Starting at the top of the listing, extract every line up to and including the one with "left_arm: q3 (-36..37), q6". Pictures stay out of the copy.

---*---

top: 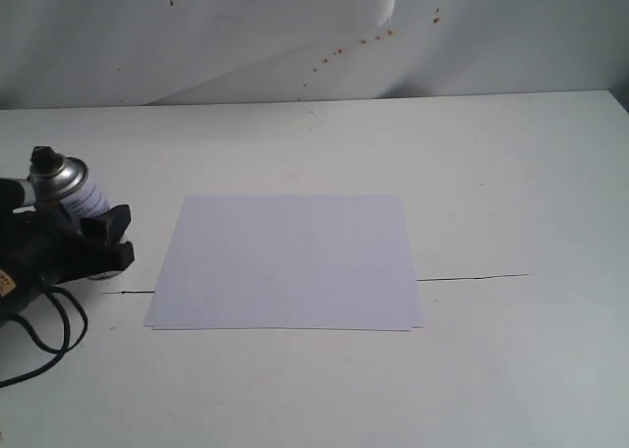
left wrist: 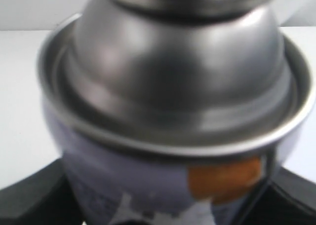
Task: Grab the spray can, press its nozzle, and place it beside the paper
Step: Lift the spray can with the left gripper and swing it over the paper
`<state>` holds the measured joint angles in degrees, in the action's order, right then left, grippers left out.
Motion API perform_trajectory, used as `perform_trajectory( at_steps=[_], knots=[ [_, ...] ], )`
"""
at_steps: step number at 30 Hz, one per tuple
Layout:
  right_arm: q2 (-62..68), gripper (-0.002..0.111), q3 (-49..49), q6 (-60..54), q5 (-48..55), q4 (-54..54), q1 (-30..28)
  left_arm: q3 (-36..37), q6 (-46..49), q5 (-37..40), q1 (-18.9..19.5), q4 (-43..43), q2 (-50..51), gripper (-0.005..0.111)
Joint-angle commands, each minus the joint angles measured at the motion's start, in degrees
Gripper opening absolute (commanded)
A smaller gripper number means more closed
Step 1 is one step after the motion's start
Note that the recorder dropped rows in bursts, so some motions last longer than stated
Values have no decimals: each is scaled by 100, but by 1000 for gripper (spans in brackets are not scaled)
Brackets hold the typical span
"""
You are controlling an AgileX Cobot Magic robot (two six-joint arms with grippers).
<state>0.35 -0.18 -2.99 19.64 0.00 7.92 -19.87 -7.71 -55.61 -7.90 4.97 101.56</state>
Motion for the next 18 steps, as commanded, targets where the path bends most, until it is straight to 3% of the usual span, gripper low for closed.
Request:
perform_trajectory(
  at_steps=[1,12,18],
  knots=[
    [-35,0,18,1,-7,0,-52,-483,-137,1387,-3,405,-396,0],
    [-35,0,18,1,-7,0,-52,-1640,207,3716,-124,505,-920,0],
    [-35,0,18,1,-7,0,-52,-2110,979,4175,-506,482,-920,0]
  ],
)
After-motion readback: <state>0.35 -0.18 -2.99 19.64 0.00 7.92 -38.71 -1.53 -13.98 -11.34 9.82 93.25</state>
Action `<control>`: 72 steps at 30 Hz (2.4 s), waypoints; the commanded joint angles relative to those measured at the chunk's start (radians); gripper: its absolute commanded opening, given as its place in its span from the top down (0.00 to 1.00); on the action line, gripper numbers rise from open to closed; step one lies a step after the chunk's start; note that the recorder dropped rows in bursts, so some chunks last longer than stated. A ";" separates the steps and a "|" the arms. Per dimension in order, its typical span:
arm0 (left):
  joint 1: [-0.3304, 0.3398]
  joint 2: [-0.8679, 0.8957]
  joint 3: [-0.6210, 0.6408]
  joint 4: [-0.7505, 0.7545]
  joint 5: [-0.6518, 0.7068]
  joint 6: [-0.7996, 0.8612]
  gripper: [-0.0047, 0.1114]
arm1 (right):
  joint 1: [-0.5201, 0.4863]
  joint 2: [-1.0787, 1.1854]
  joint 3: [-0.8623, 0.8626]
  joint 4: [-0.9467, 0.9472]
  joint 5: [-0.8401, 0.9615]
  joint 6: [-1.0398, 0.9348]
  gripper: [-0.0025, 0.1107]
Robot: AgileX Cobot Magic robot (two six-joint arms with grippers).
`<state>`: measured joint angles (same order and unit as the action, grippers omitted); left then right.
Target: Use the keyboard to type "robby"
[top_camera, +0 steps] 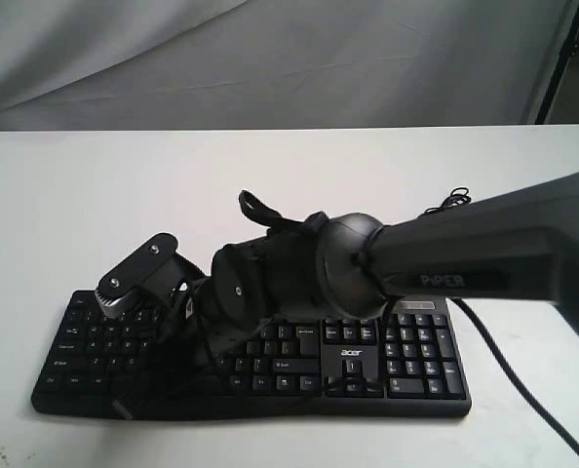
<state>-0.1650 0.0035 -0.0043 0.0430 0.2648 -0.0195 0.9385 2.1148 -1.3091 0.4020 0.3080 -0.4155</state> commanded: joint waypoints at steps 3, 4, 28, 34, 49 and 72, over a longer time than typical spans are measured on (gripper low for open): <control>-0.006 -0.003 0.004 0.005 -0.007 -0.003 0.96 | 0.005 0.021 -0.007 0.001 -0.006 -0.004 0.98; -0.006 -0.003 0.004 0.005 -0.007 -0.003 0.96 | 0.005 0.018 -0.007 0.001 -0.006 -0.004 0.98; -0.006 -0.003 0.004 0.005 -0.007 -0.003 0.96 | -0.028 -0.048 -0.008 -0.029 -0.012 -0.002 0.98; -0.006 -0.003 0.004 0.005 -0.007 -0.003 0.96 | -0.067 -0.040 -0.039 -0.048 0.018 -0.007 0.98; -0.006 -0.003 0.004 0.005 -0.007 -0.003 0.96 | -0.073 0.018 -0.077 -0.055 0.016 -0.011 0.98; -0.006 -0.003 0.004 0.005 -0.007 -0.003 0.96 | -0.073 0.045 -0.077 -0.043 0.016 -0.011 0.98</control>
<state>-0.1650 0.0035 -0.0043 0.0430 0.2648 -0.0195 0.8713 2.1499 -1.3807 0.3582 0.3230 -0.4220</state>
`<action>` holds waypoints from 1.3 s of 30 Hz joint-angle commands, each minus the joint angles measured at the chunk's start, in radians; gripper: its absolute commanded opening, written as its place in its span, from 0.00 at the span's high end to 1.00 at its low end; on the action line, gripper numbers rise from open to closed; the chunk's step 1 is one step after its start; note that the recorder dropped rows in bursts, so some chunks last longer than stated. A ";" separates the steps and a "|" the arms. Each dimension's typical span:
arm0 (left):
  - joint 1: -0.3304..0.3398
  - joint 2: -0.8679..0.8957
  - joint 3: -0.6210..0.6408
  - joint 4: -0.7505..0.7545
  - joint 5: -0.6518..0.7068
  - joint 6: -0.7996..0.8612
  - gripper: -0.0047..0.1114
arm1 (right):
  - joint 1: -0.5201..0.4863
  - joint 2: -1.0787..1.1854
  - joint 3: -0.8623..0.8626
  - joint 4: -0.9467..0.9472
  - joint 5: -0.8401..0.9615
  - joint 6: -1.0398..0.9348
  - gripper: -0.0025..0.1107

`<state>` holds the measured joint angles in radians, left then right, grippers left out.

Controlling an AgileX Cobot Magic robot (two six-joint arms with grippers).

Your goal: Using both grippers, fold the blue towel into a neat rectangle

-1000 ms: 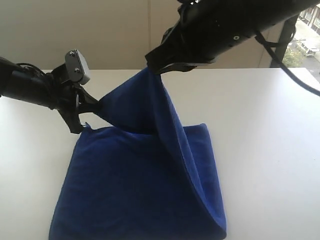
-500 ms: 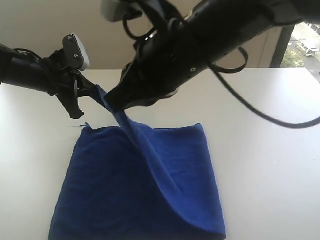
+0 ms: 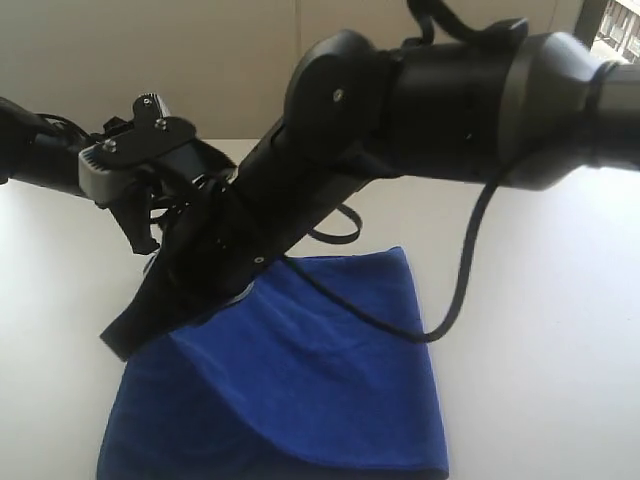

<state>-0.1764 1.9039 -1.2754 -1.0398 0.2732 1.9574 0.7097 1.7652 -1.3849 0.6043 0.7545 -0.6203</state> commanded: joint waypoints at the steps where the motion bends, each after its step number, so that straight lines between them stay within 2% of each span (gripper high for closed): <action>1: -0.007 -0.001 0.001 0.018 0.009 0.159 0.96 | 0.040 0.032 0.002 0.012 -0.056 -0.013 0.98; 15: -0.004 0.029 0.031 0.098 -0.019 0.159 0.95 | 0.069 0.086 0.002 0.037 -0.109 -0.013 0.98; 19: -0.004 0.029 0.040 0.137 -0.029 0.159 0.81 | 0.072 0.101 0.002 0.056 -0.109 -0.013 0.98; 23: -0.004 0.029 0.040 0.137 -0.047 0.159 0.71 | 0.084 0.117 0.002 0.058 -0.112 -0.013 0.98; 33: -0.004 0.029 0.040 0.137 -0.125 0.159 0.57 | 0.120 0.173 0.002 0.065 -0.129 -0.015 0.98; 39: 0.019 0.029 0.040 0.137 -0.157 0.159 0.51 | 0.122 0.173 0.002 0.068 -0.132 -0.014 0.98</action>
<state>-0.1708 1.9364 -1.2430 -0.8912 0.1270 1.9574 0.8271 1.9406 -1.3849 0.6626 0.6196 -0.6203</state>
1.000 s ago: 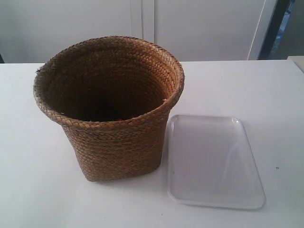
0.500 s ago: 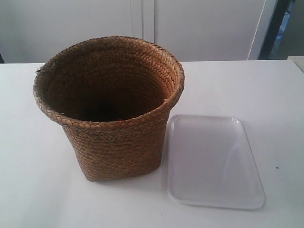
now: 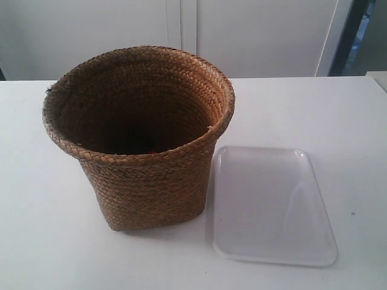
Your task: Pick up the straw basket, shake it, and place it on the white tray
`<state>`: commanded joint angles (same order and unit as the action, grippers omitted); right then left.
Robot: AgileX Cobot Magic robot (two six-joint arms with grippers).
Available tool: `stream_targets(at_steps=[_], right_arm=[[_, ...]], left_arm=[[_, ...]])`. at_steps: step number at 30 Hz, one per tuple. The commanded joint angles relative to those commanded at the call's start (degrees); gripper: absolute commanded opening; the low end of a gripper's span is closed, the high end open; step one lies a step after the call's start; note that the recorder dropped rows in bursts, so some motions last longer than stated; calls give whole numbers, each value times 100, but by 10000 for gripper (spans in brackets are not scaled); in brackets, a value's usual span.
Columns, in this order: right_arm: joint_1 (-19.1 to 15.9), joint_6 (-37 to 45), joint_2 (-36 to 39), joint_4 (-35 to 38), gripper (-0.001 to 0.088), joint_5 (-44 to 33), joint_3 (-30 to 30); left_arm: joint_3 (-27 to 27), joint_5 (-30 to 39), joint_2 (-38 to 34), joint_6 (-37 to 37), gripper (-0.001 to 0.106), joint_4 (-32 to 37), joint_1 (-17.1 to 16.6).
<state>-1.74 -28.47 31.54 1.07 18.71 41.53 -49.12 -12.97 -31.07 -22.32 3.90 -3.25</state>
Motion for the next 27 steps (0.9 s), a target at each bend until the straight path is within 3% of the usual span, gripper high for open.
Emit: stream_targets(at_steps=[3,6,8,10,13,17,22,27], right_arm=[[11,-27,916,-415,0,-1826,608],[126,113,1570,-389,0,-3829,1180],[233,708,1897,-177,0,-5014,1462],[292,1557,2089,313,0,-5788,1647],[330,2679,2170,1104,0,-6766,1804],[330,3216,2103,1821,0,-7461,1970],[330,4153,2081,3111,0,-7769,2063],[330,5061,2081,4146,56,-7455,2063]], left_arm=[[-675,1912,-877,-324,0,-34,0],[-1050,3663,-1477,-465,0,-729,0],[-1163,4752,-1706,-280,0,-1149,0],[-1161,5327,-1798,150,0,-1558,0],[-1161,5723,-1827,1211,0,-2070,0],[-1161,6130,-1757,2321,0,-3266,0],[-1161,6863,-1757,3720,0,-4687,0],[-1161,6477,-1757,4249,19,-4924,0]])
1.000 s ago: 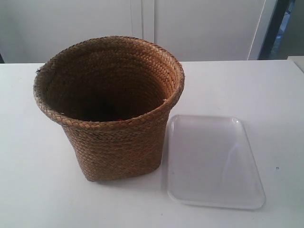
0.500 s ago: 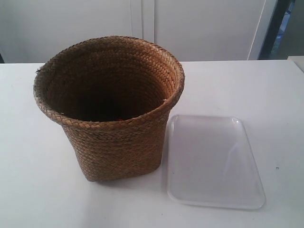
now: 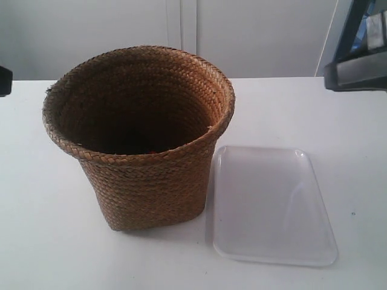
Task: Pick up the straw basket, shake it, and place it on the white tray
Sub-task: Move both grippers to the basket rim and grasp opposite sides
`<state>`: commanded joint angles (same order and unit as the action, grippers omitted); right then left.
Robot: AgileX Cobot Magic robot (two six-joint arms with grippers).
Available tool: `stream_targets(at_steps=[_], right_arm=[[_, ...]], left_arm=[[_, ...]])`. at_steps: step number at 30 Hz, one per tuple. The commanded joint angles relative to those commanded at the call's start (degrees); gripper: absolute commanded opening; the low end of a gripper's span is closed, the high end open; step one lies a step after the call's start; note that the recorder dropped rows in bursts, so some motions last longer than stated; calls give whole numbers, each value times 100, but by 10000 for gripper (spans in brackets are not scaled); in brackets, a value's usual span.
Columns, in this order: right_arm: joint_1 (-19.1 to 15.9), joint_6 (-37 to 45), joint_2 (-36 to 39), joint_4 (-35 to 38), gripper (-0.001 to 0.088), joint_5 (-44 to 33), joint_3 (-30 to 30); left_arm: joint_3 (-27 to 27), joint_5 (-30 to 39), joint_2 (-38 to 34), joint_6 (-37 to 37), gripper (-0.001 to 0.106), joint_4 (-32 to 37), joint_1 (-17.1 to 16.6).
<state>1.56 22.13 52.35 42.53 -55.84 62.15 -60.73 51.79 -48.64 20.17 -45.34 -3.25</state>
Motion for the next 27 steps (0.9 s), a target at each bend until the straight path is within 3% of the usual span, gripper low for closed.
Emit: stream_targets(at_steps=[3,9,11,16,27], right_arm=[[0,33,114,0,214,178,0],[0,33,568,71,635,172,0],[0,33,722,169,706,172,0],[91,192,1351,517,710,-117,0],[654,610,2589,894,710,1004,1]], left_arm=[[0,-233,-22,417,160,0,0],[0,-221,-323,405,683,-100,0],[0,-206,-472,405,763,-71,0],[0,-126,-1064,381,772,-43,0],[0,-420,-1927,562,772,367,0]])
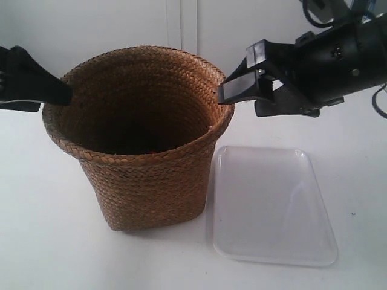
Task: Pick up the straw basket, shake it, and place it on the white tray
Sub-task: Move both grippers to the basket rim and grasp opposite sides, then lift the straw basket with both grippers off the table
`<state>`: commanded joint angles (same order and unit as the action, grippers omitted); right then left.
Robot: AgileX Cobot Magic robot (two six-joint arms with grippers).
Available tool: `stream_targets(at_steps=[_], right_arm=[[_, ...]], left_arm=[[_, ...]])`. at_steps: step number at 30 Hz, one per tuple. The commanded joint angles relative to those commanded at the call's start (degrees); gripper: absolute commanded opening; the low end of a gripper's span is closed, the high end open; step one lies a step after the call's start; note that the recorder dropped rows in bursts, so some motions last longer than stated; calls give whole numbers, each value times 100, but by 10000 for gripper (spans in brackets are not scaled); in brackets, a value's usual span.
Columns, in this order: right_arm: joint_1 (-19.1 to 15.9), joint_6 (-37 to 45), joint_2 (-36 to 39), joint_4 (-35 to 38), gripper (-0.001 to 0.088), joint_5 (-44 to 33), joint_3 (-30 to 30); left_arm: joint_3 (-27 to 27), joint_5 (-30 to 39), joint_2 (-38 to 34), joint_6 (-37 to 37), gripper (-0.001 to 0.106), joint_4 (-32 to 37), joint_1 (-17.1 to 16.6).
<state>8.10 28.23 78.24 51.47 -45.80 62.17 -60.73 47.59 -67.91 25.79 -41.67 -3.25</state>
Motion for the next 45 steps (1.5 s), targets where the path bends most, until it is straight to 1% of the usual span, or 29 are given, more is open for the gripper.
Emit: stream_targets(at_steps=[2,5,7,8,12,16,19,21,22,26,29,31,32,36,40,45], right_arm=[[15,0,122,47,710,147,10],[15,87,297,47,710,620,10],[15,372,469,95,710,716,10],[15,456,573,229,702,713,10],[119,631,937,439,703,767,10],[236,644,1098,439,703,867,10],[336,644,1174,439,700,1151,10],[399,644,1227,451,659,1352,10],[436,644,1253,452,623,1398,10],[504,644,1335,499,426,1417,108],[504,620,1335,548,185,1371,205],[504,654,1315,548,-6,1275,278],[504,654,1315,548,0,1261,314],[504,619,1196,566,0,1280,324],[504,595,879,566,0,1382,324],[504,595,415,796,0,1460,324]], left_arm=[[0,-185,0,0,772,105,0],[0,-866,-85,0,772,151,0],[0,-1120,-298,-21,772,-138,0],[0,-1147,-452,-21,772,-279,0],[0,-1047,-958,-9,763,-281,0],[0,-981,-1117,-9,762,-281,0],[0,-1012,-1209,31,711,-281,0],[0,-1066,-1281,170,640,-382,0],[0,-1075,-1324,168,604,-424,0],[0,-957,-1483,168,453,-687,0],[0,-889,-1482,168,254,-769,0],[0,-924,-1454,222,69,-884,0],[0,-894,-1426,279,2,-884,0],[0,-897,-1149,408,0,-884,0],[0,-1011,-697,448,0,-912,0],[0,-1159,-87,553,0,-1340,0]])
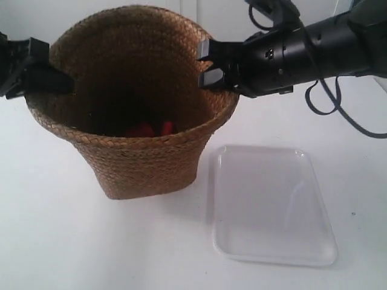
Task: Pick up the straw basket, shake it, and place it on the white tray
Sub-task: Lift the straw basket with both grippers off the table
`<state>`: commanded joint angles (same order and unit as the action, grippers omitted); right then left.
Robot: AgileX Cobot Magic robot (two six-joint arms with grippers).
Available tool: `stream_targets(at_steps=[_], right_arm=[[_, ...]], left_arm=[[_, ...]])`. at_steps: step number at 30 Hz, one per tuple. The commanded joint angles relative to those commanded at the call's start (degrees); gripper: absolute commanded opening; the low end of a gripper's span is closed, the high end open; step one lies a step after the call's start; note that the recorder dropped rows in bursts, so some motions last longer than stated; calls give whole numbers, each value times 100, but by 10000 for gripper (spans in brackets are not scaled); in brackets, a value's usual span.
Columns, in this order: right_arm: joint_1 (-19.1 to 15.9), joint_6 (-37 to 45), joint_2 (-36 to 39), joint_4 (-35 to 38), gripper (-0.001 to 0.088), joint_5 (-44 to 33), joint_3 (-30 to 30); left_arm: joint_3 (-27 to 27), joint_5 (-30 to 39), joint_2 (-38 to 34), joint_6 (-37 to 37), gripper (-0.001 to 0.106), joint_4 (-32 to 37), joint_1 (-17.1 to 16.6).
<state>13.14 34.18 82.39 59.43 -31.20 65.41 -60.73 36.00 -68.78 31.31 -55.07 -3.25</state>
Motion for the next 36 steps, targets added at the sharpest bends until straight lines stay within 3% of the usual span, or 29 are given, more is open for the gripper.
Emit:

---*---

→ Task result
top: 
left wrist: 
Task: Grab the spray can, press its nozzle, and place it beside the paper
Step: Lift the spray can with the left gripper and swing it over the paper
`<state>` holds the measured joint angles in degrees, in the action's order, right then left, grippers left out.
Motion API perform_trajectory, used as `perform_trajectory( at_steps=[_], knots=[ [_, ...] ], )`
"""
at_steps: step number at 30 Hz, one per tuple
Layout:
  right_arm: q2 (-62..68), gripper (-0.002..0.111), q3 (-49..49), q6 (-60..54), q5 (-48..55), q4 (-54..54), q1 (-30..28)
  left_arm: q3 (-36..37), q6 (-46..49), q5 (-37..40), q1 (-18.9..19.5), q4 (-43..43), q2 (-50..51), gripper (-0.005..0.111)

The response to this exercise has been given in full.